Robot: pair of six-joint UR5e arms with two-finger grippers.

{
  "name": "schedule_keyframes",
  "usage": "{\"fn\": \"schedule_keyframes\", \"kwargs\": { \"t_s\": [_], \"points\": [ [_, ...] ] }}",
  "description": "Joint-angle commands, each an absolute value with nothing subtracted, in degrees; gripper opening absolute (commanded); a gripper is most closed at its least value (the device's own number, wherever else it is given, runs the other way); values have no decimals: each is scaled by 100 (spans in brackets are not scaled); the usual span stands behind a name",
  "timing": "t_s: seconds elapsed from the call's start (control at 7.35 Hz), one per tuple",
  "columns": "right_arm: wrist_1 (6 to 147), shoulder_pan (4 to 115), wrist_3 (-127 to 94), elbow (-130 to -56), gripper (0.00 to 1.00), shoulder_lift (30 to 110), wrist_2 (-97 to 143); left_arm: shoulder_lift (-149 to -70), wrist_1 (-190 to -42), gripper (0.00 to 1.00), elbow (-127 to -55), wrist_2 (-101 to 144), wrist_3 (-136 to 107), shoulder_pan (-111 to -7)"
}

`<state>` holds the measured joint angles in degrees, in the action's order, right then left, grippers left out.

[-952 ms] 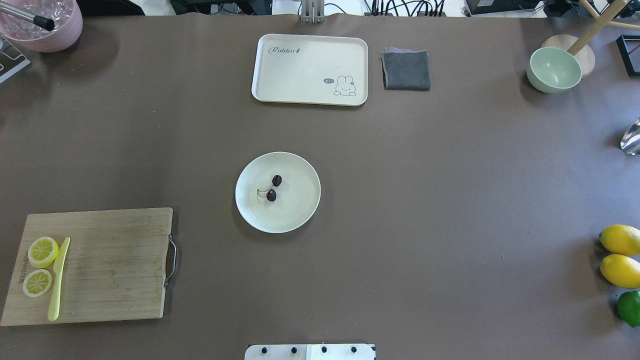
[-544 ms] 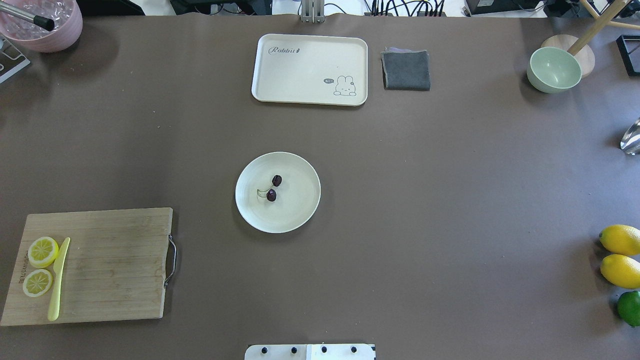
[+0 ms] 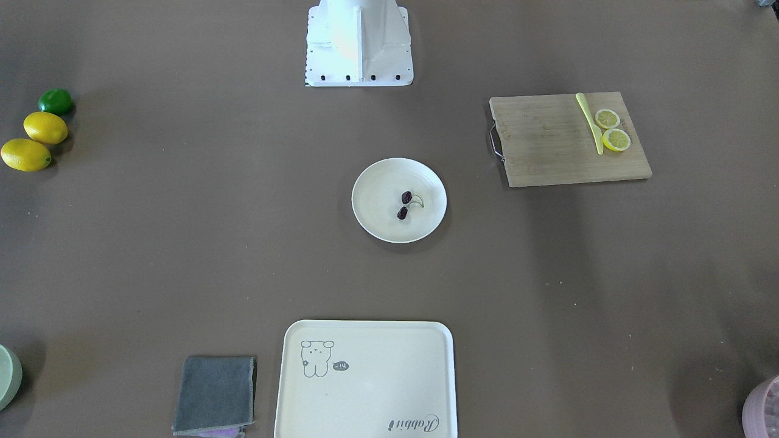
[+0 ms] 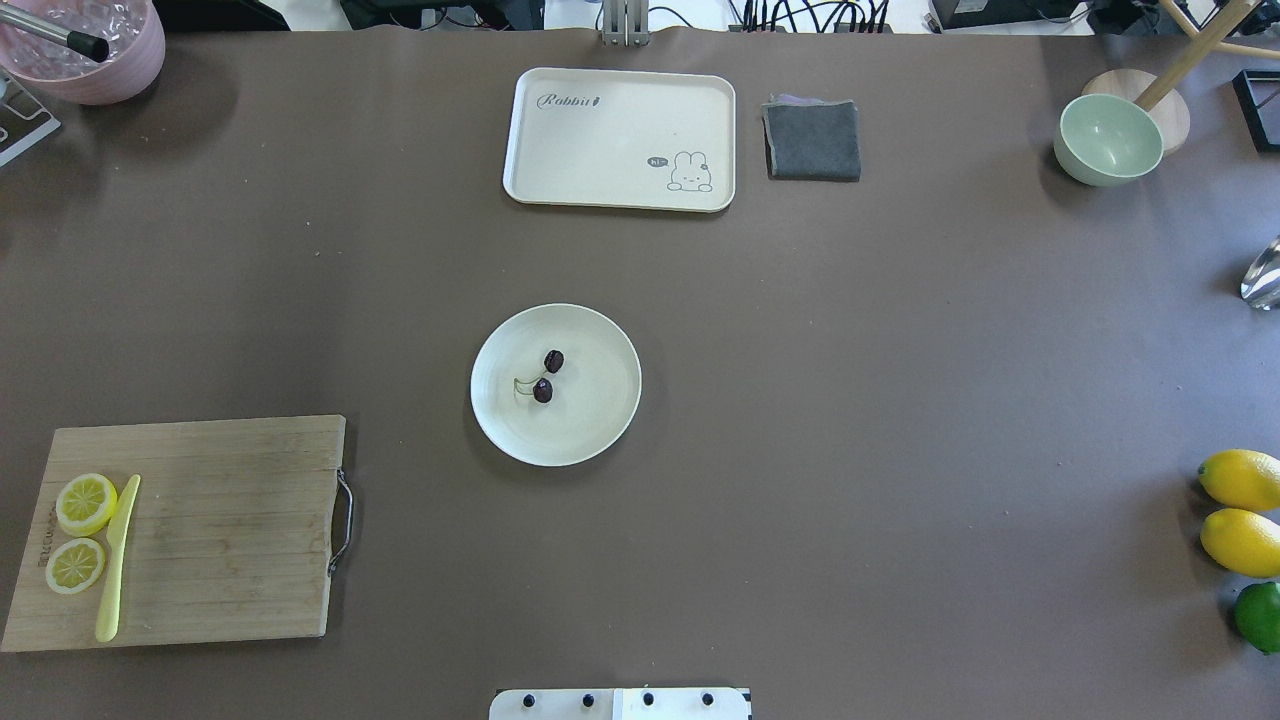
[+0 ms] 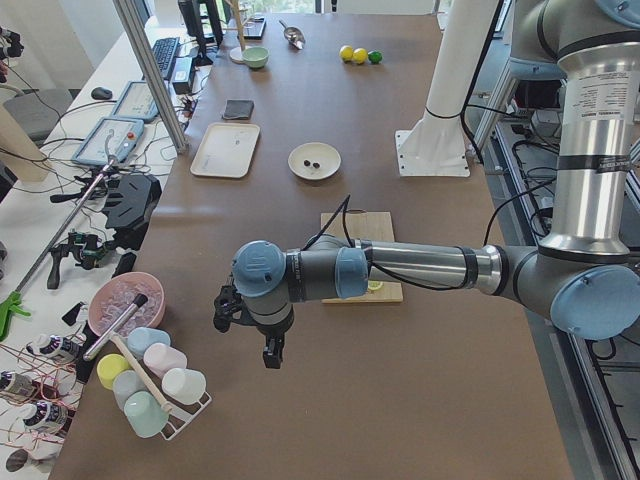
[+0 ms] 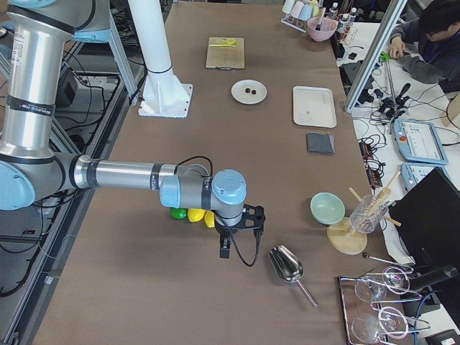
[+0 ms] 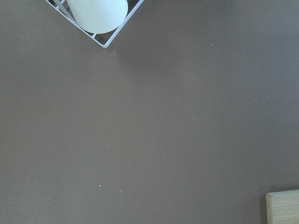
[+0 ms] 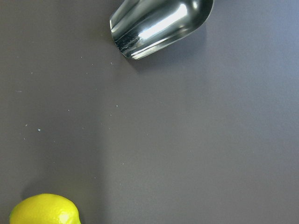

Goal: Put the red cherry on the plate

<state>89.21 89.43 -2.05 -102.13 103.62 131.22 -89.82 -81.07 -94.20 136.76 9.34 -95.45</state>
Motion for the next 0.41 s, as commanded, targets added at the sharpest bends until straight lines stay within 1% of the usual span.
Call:
{"fn": "schedule_keyframes", "kwargs": {
  "t_s": [0.0, 0.27],
  "points": [
    [8921, 8947, -202, -10213, 100, 10362, 13122, -8982, -8095, 98, -9422, 13676, 940, -9545],
    [8921, 8947, -202, -10213, 100, 10362, 13122, -8982, -8086, 98, -9448, 13693, 932, -9545]
  ]
}}
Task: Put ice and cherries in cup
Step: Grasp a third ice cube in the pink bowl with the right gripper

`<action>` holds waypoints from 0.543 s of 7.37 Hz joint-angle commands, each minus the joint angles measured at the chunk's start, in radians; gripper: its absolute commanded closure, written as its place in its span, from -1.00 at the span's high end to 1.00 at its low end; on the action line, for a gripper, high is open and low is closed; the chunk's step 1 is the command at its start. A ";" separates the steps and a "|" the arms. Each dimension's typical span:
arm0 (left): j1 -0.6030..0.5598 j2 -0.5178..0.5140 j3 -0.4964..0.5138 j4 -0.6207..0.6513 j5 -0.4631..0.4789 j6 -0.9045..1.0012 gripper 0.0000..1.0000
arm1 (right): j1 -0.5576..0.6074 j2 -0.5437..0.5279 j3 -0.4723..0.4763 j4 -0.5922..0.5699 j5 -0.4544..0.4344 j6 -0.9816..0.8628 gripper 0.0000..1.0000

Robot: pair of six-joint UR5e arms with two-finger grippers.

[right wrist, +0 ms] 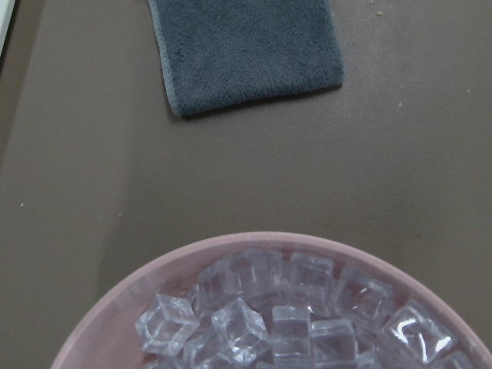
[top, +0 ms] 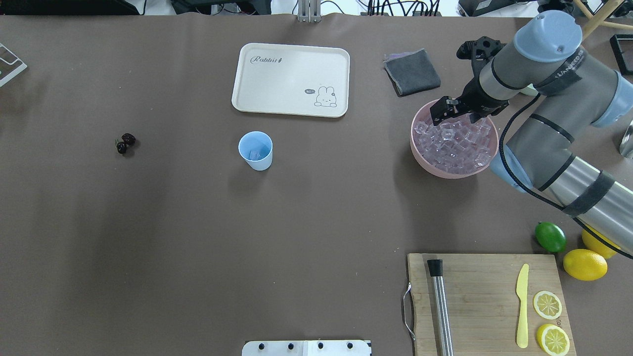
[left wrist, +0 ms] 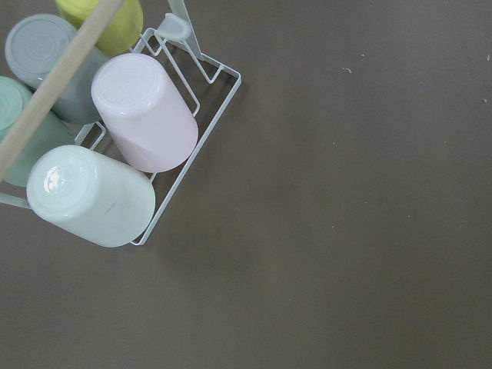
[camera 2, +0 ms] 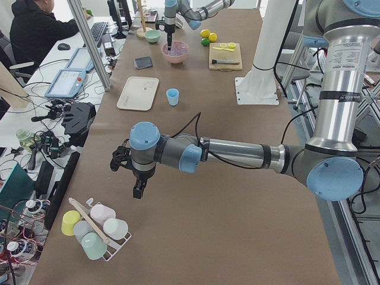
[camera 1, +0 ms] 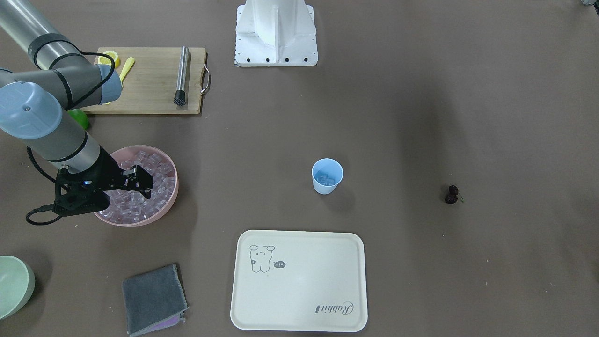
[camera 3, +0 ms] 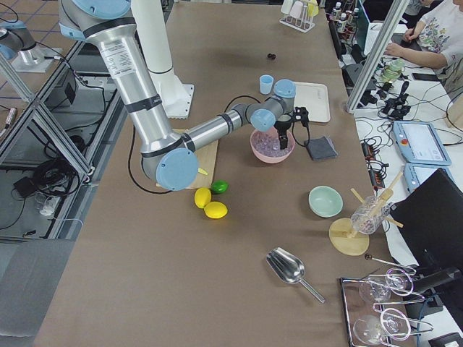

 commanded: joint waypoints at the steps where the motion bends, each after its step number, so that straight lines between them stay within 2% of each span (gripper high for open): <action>1: 0.000 0.000 0.001 0.000 0.001 0.000 0.96 | -0.026 -0.005 0.010 0.009 -0.004 0.008 0.97; 2: 0.000 0.001 0.002 0.000 0.001 0.002 0.96 | -0.037 -0.008 0.007 0.009 -0.007 -0.001 0.97; 4: -0.001 0.003 0.004 0.000 0.001 0.003 0.96 | -0.081 -0.010 -0.013 0.009 -0.085 -0.006 0.95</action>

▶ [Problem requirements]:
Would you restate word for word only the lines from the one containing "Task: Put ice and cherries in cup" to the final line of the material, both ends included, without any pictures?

▶ [Response]:
Task: Put ice and cherries in cup
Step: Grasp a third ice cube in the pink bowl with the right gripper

`<action>` holds waypoints from 0.543 s of 7.37 Hz joint-angle commands, each minus the joint angles measured at the chunk's start, in radians; gripper: its absolute commanded closure, written as its place in its span, from -1.00 at the span's high end to 1.00 at its low end; on the action line, for a gripper, high is open and low is closed; the chunk's step 1 is the command at its start. A ";" separates the steps and a "|" the arms. Each dimension's typical span:
arm0 (left): j1 -0.6030..0.5598 j2 -0.5178..0.5140 j3 -0.4964..0.5138 j4 -0.6207..0.6513 j5 -0.4631..0.4789 j6 -0.9045..1.0012 gripper 0.0000..1.0000
arm1 (right): j1 -0.5576..0.6074 j2 -0.5437..0.5279 j3 -0.4723..0.4763 j4 -0.5922..0.5699 j5 -0.4544..0.4344 j6 -0.9816..0.8628 gripper 0.0000..1.0000

Robot: pair of six-joint UR5e arms with two-finger grippers.

[right wrist, +0 ms] 
[top, +0 ms] 
[left wrist, +0 ms] 
[camera 2, +0 ms] 
[camera 1, +0 ms] 
[camera 3, +0 ms] 

 commanded: joint waypoints at the steps where the motion bends, each after its step number, so that straight lines between them stay within 2% of each span (gripper high for open): <action>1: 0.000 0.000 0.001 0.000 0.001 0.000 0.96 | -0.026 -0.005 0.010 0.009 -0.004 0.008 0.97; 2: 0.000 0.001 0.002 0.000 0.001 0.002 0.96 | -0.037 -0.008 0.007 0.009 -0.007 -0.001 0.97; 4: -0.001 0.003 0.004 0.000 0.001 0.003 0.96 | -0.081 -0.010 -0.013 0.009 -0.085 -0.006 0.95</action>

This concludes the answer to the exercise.